The Movement for a Credible Cycling (MPCC) recorded 20 confirmed doping cases in professional cycling in 2025, down from 22 in 2024 and 29 in 2022, according to its annual "Credibility Figures" released on February 24.
Despite the downward trend, new MPCC president Emily Brammeier (Picnic PostNL Women) cautioned against complacency, describing the figures as an "snapshot" that should not be read as proof the elite tiers of the sport are clean.
Cycling ranked tenth among high-risk sports for doping cases in 2025. Athletics topped the list with 163, followed by weightlifting (63), tennis (46, including 27 for sports fraud) and MMA (40). While the gap is wide, the MPCC focused on developments within cycling.
The WorldTour case
The report highlighted the provisional suspension of Oier Lazkano (Red Bull-Bora-Hansgrohe), the first WorldTour rider flagged through the Athlete Biological Passport (ABP) in two years. The UCI suspended Lazkano in late 2025 based on unexplained blood value abnormalities recorded across 2022, 2023 and 2024.

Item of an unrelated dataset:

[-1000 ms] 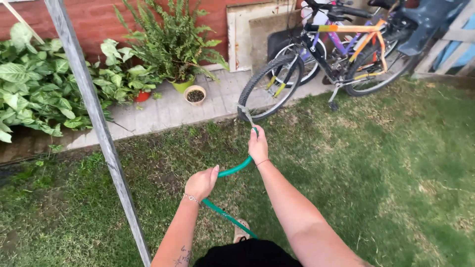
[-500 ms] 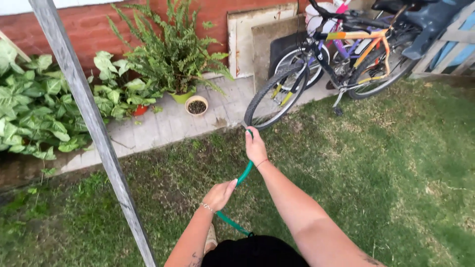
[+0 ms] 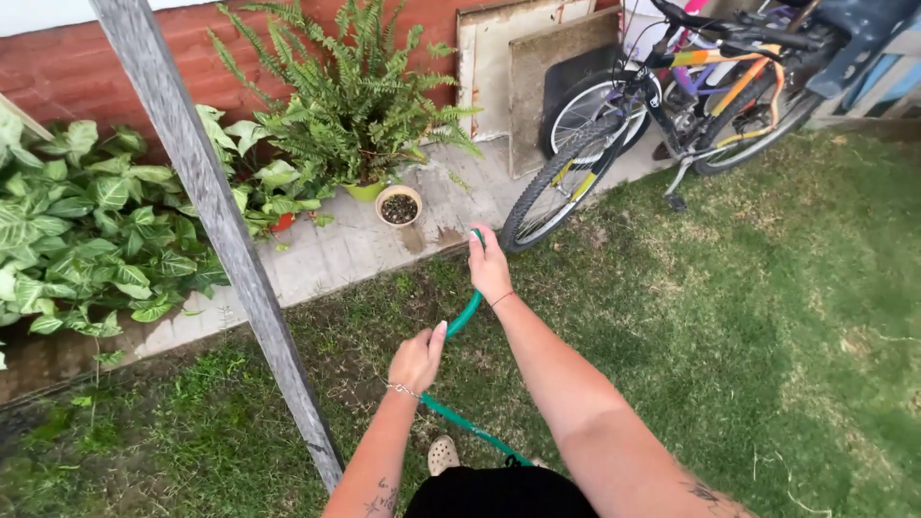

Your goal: The person waters several potted plants and small trees in a backyard using a green garden hose. They move from a patio area to a grassy section, directing water onto the soil and leaves of each plant.

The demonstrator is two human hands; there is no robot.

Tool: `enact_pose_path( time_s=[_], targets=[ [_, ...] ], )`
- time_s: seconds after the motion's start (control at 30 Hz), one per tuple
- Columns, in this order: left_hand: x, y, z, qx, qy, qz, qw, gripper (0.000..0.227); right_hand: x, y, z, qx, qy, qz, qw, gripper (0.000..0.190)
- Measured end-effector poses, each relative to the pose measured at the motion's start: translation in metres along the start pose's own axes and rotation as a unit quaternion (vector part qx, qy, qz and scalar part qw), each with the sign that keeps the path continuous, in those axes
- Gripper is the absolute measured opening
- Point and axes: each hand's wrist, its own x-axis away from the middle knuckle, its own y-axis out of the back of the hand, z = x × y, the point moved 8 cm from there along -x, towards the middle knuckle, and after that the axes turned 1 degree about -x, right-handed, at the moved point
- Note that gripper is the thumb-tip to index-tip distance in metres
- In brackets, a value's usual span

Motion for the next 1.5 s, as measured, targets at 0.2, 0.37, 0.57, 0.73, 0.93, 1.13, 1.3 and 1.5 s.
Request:
enact_pose_path(
  time_s=[0.2, 0.37, 0.57, 0.73, 0.93, 1.13, 1.3, 1.5],
  targets=[
    [-0.020, -0.052, 0.011, 0.128, -0.026, 0.038, 0.991, 0.087, 0.024, 0.021, 0.041, 0.000, 0.039, -0.022, 0.999, 0.036],
    [-0.043, -0.101, 0.022, 0.213, -0.034, 0.065, 0.974, 0.083, 0.020, 0.023, 0.038, 0.031, 0.037, 0.008, 0.999, 0.039],
    [-0.068, -0.114, 0.012, 0.340, -0.004, 0.085, 0.937, 0.083, 0.005, 0.020, 0.050, 0.044, 0.033, 0.024, 0.998, 0.042],
    [-0.102, -0.145, 0.026, 0.396, 0.037, 0.078, 0.914, 0.085, -0.016, 0.007, 0.035, 0.062, 0.045, 0.075, 0.994, 0.042],
    [-0.107, -0.152, 0.046, 0.406, 0.079, 0.071, 0.908, 0.080, -0.023, -0.007, 0.017, 0.064, 0.029, 0.074, 0.995, 0.043],
    [-0.091, -0.137, 0.056, 0.412, 0.092, 0.068, 0.904, 0.083, -0.008, -0.016, 0.024, 0.058, 0.017, 0.054, 0.997, 0.043],
    [-0.088, -0.131, 0.060, 0.400, 0.090, 0.071, 0.909, 0.082, 0.007, -0.014, 0.043, 0.047, 0.017, 0.025, 0.998, 0.039],
    [-0.091, -0.131, 0.056, 0.410, 0.085, 0.082, 0.904, 0.083, 0.001, -0.015, 0.046, 0.057, 0.006, 0.031, 0.998, 0.042]
  ],
)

"I have never used doping substances or prohibited methods," Lazkano said in a statement following his suspension. His case remains open.
The MPCC noted that neither Lazkano nor his team were members of the organisation. It described biological passport detection as a "one of the cornerstones of the fight against doping," with ABP cases carrying particular weight because they track patterns over multiple seasons rather than relying on a single positive test.

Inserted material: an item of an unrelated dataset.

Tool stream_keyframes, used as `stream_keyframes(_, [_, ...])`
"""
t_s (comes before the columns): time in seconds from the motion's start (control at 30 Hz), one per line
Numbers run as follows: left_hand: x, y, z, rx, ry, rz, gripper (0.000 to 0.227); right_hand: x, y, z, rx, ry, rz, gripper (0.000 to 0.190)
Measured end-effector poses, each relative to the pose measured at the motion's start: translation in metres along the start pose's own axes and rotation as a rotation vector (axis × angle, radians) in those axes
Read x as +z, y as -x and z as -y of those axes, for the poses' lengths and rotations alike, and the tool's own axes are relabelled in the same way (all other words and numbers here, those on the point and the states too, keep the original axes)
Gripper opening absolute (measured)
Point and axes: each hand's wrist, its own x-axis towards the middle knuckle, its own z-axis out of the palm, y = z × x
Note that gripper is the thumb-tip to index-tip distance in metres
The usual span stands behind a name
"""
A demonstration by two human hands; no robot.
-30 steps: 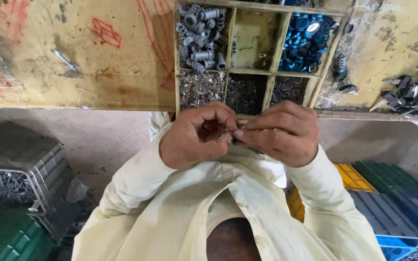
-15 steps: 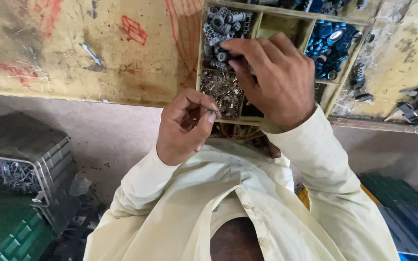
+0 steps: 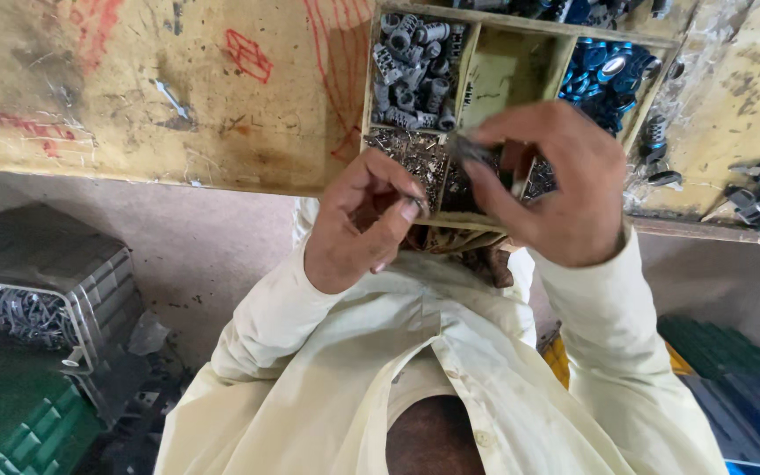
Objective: The person assembles small key components by hand, picking a metal pin, inserting it into a gray plastic key body, and adding a blue cap. The assembled keys are placed on the work surface. The process is repeated multiple times.
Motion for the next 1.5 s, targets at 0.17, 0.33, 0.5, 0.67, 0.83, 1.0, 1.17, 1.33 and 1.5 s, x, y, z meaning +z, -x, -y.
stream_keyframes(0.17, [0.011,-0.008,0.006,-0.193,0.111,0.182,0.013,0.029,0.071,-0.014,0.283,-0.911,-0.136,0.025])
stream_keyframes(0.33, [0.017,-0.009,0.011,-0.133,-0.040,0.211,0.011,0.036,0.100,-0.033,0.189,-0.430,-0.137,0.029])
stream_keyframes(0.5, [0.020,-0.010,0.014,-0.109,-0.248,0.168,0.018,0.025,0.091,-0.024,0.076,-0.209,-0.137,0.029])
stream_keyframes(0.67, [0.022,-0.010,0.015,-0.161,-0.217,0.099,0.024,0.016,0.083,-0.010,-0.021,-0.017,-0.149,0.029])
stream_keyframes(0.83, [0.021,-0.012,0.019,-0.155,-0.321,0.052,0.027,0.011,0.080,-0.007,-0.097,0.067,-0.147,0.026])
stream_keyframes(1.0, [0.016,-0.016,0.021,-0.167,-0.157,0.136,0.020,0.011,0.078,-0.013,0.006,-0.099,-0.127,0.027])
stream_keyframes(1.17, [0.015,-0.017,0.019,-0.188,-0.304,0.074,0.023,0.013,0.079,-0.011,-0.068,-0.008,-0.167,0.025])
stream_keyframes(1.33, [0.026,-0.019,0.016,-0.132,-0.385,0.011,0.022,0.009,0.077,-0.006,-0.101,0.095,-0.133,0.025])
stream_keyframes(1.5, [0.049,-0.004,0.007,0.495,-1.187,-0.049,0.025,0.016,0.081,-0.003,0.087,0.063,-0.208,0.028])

Several other ABP cases surfaced in 2025, concentrated in Portuguese cycling as fallout from the ongoing "Operação Prova Limpa" investigation.
Beyond confirmed violations, the MPCC raised concerns over what it calls the "grey zone," substances and methods not yet banned by the World Anti-Doping Agency but which may offer performance benefits or pose health risks. Tapentadol, an opioid painkiller reported to be ten times more potent than the recently banned Tramadol, was singled out for urgent review. Carbon monoxide inhalation, used to simulate altitude by inducing hypoxia, was added by WADA to its Prohibited List (Method M1.4) on September 11, 2025, with the ban taking effect on January 1, 2026.
The MPCC currently counts seven of 18 WorldTeams among its members, and represents over 1,200 total members, including nearly 700 individual riders and approximately 16 of the 17 men's ProTeams.